Si les Bourbons avaient conspiré pour Bonaparte, ils n’auraient pas mieux fait. Cependant les bonapartistes n’osèrent se montrer tout d’abord. Le grand mouvement de la presse commença par les patriotes, Carnot, et les rédacteurs du Censeur, MM. Comte et Dunoyer. Le premier lança un pamphlet où il lavait les régicides. Le Censeur entreprit sérieusement de mettre le gouvernement sur la ligne de la constitution. Enfin parut le Nain jaune, petit journal où le bonapartisme se dévoila, essaya des traits satiriques contre ce gouvernement ridicule, incapable.

CHAPITRE II
LES CENT JOURS

Chacun sentait très bien que Louis XVIII ne durerait guère, qu’un vieillard fort peu sobre pouvait avoir tel accident subit qui transmettrait le trône au comte d’Artois, jouet du parti rétrograde. Celui-ci, malgré sa douceur naturelle, ses qualités aimables, devait certainement être entraîné, par la meute insatiable de l’émigration, dans les voies espagnoles, le système de confiscation pratiqué par Ferdinand VII.

Perspective effrayante, qui explique parfaitement la facilité avec laquelle tant d’honnêtes gens qui venaient de vouer leur foi aux Bourbons, accueillirent Bonaparte quand il revint de l’île d’Elbe. L’Histoire a tenu trop peu de compte de tout cela, et a durement reproché à la France, à ses héroïques soldats, à Ney, par exemple, une versatilité qu’expliquait très bien le changement des Bourbons, et disons mieux, leur perfidie à fausser, à trahir la Charte qu’ils venaient de donner.

La Russie et l’Autriche avaient risqué beaucoup en laissant Bonaparte en Europe, en le mettant à l’île d’Elbe, près de la France et près de l’Italie. Les Anglais, au contraire, voulaient plutôt le reléguer au sein des mers australes, et de bonne heure leurs journaux regrettaient qu’on ne l’eût pas mis à Sainte-Hélène.

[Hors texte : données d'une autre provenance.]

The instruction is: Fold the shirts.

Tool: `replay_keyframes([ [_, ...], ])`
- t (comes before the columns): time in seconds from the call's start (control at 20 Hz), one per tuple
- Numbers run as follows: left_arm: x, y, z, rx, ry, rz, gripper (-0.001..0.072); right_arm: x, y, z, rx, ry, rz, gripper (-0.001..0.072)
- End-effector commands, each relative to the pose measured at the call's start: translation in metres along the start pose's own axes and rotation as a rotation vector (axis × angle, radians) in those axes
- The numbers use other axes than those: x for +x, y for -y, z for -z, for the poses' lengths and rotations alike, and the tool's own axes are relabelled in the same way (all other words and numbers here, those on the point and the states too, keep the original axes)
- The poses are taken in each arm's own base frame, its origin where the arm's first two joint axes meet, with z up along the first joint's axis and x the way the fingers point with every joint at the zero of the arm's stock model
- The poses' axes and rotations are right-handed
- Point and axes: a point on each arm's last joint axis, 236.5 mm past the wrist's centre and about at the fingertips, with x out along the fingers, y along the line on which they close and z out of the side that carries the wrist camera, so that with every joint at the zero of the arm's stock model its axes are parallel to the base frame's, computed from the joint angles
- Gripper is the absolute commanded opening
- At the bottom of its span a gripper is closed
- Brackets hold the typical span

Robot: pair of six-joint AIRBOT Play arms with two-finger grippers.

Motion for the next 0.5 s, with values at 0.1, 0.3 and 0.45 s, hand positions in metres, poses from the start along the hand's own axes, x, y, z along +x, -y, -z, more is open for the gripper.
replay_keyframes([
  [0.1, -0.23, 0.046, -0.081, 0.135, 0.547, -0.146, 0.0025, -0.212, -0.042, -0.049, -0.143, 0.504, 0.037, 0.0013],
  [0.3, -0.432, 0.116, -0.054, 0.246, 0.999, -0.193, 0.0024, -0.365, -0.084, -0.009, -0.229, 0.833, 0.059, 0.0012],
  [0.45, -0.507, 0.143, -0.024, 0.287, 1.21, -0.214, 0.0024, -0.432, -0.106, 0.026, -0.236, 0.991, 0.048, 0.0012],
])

Telle était aussi la pensée des intrigants qui songeaient à associer la France avec l’Espagne ; ils n’auraient pas osé suivre ce mouvement si la Russie, l’Autriche, fussent restées à même d’évoquer l’ombre terrible du rivage de fer de l’île d’Elbe. Une chose toutefois faisait croire aux Bourbons, aux alliés en général, le retour de Bonaparte impossible, c’était le récit des commissaires qui l’avaient conduit et sauvé des populations provençales, si irritées. Il avait donné des signes d’une peur si naïve, qu’on ne pouvait pas croire qu’il bravât encore ce danger.

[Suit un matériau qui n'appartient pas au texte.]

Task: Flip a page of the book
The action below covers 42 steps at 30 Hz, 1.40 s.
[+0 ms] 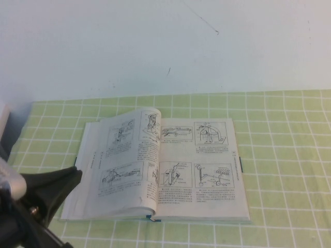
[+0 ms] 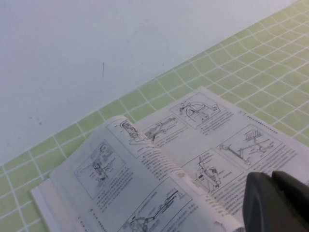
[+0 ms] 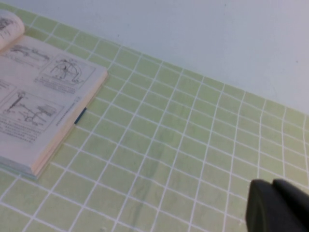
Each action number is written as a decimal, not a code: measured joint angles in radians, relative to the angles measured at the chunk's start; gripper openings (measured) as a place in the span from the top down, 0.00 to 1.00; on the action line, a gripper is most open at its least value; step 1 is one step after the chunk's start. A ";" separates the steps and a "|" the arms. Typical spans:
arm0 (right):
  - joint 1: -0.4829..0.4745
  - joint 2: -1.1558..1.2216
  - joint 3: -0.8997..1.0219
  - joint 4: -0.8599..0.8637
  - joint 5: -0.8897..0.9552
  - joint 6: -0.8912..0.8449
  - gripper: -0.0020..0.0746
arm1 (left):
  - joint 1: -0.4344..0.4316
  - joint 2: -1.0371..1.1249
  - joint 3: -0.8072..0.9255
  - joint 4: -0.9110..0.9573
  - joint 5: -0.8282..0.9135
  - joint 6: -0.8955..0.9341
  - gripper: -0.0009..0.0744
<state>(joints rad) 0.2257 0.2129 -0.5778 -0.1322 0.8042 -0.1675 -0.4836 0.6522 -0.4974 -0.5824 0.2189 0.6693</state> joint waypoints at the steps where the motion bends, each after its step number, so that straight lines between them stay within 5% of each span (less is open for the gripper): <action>1: 0.000 -0.013 0.028 0.000 -0.031 0.000 0.98 | 0.000 -0.015 0.024 0.000 -0.017 0.014 0.99; 8: 0.000 -0.026 0.120 0.011 -0.145 -0.002 0.98 | 0.000 -0.038 0.082 0.001 -0.058 0.046 0.99; 32: 0.000 -0.026 0.124 0.022 -0.034 -0.002 0.98 | 0.000 -0.038 0.082 0.001 -0.071 0.049 0.99; 42: 0.000 -0.026 0.124 0.022 -0.014 -0.002 0.98 | 0.043 -0.117 0.227 0.021 -0.399 0.103 0.99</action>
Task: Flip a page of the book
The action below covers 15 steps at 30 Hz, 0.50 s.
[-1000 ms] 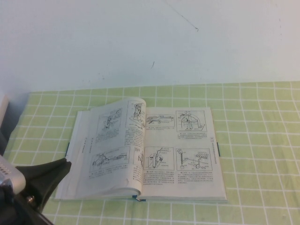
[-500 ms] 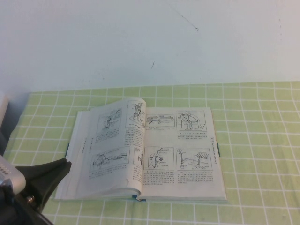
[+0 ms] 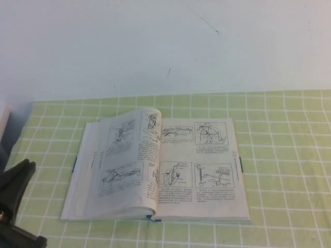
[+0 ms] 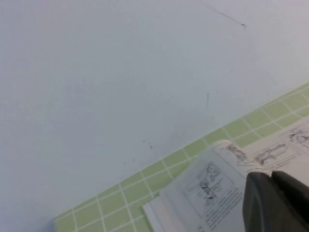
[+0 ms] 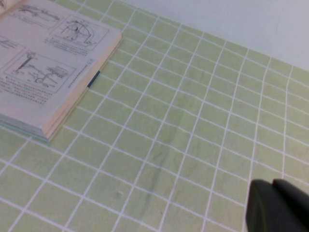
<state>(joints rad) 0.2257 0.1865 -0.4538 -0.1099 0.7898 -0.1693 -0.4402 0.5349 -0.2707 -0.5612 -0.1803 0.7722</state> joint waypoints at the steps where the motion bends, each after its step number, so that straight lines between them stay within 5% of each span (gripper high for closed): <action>1: 0.000 0.000 0.000 0.000 0.003 0.000 0.98 | 0.014 -0.020 0.019 0.002 -0.010 0.000 0.99; 8: 0.000 0.000 0.000 0.000 0.010 0.000 0.98 | 0.122 -0.168 0.145 0.055 0.002 -0.040 0.99; 15: 0.000 0.000 0.000 0.000 0.012 0.000 0.98 | 0.220 -0.349 0.285 0.297 0.061 -0.401 0.99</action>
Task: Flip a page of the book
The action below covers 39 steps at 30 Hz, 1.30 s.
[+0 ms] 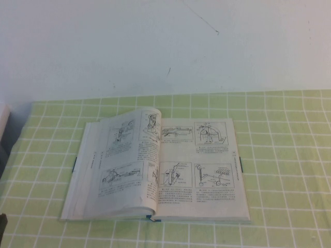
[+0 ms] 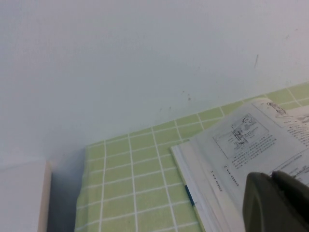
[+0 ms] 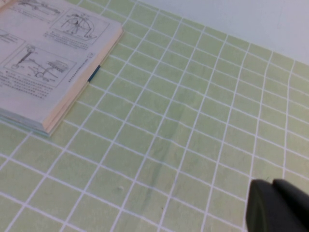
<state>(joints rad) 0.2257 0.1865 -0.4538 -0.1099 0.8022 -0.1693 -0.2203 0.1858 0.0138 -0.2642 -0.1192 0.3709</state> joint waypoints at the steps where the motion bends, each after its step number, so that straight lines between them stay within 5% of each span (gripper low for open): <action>1: 0.000 0.000 0.000 0.000 0.000 0.000 0.98 | 0.009 -0.016 0.007 0.013 0.018 -0.031 0.99; 12: 0.000 0.000 0.000 0.000 0.004 0.000 0.98 | 0.110 -0.194 0.009 0.089 0.413 -0.319 0.99; 39: 0.000 0.000 0.000 0.004 0.005 0.000 0.98 | 0.114 -0.197 0.005 0.149 0.441 -0.378 0.99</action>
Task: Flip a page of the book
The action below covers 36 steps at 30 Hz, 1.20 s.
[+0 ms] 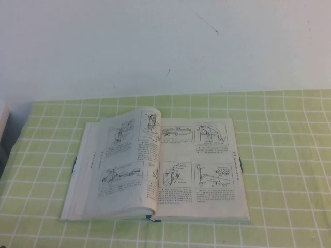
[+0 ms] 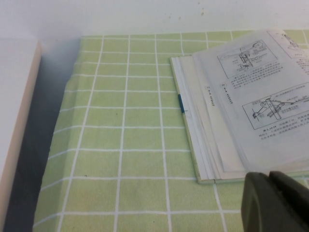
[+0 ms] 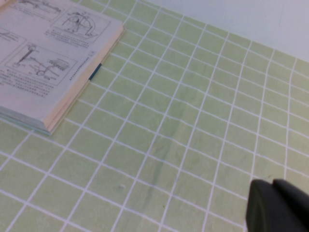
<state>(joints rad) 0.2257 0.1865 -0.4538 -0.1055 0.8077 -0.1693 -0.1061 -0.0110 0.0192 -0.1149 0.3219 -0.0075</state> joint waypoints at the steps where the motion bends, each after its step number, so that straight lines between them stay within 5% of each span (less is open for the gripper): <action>1: 0.000 0.000 0.000 0.000 0.000 0.000 0.98 | 0.000 0.000 0.000 0.000 0.000 0.007 0.99; 16: -0.013 -0.021 0.021 -0.027 -0.078 0.002 0.98 | 0.000 0.000 0.000 0.002 0.002 0.007 0.99; 28: -0.393 -0.181 0.345 0.010 -0.413 -0.004 0.98 | 0.000 0.000 0.000 0.002 0.003 0.007 0.99; 36: -0.468 -0.198 0.479 0.067 -0.507 0.051 0.98 | 0.000 0.000 0.000 0.003 0.003 0.007 0.99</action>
<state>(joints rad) -0.2425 -0.0114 0.0247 -0.0383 0.3002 -0.1179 -0.1061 -0.0110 0.0192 -0.1120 0.3249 0.0000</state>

Mon beau-père, homme plein d’imagination et de cœur, s’était épris du héros malheureux, et s’était fait à l’île d’Elbe l’un de ses secrétaires, lui lisant et lui traduisant les journaux anglais et autres[122]. Il lui atténuait les injures, insistait plutôt sur les renseignements utiles qu’on en pouvait tirer. Mais ce qui, je crois, le lança dans son entreprise téméraire, ce fut moins les renseignements vagues qu’il eut par Dumoulin, Chaboulon, d’après Bassano ou la reine Hortense, que l’itinéraire très précis que Lavalette et autres dévoués purent lui tracer, lui marquant que, derrière le Rhône si menaçant, on pouvait remonter par les Alpes-Maritimes, Grenoble, enfin Dijon, parmi des populations tout opposées, où les bonapartistes se trouvaient prépondérants.

[122] Voy. madame Michelet, Mémoires d’une enfant.

Tout fut mené habilement. Il passa derrière le rideau des montagnes jusqu’à Grenoble, toucha Lyon, passa rapidement au Nord, en évitant le Centre, le Midi, l’Ouest, de manière à dire ou à croire que la France était pour lui. On le mena toujours en face des soldats, de manière à faciliter les pourparlers, au lieu qu’on aurait dû le laisser à distance, ne s’expliquer qu’avec le canon.

Quant à l’audace tant admirée de se présenter seul à Grenoble, d’offrir sa poitrine aux fusils, la scène était d’un effet si certain, si prévu, qu’on s’étonne de l’importance que tous, même les historiens royalistes, ont attachée à ce fait. Son instinct lui faisait assez deviner que des soldats français seraient frappés, s’arrêteraient devant ce geste dramatique, ne tireraient pas sur un homme qui apparaissait seul, quand même cet homme n’eût pas eu le prestige de son nom.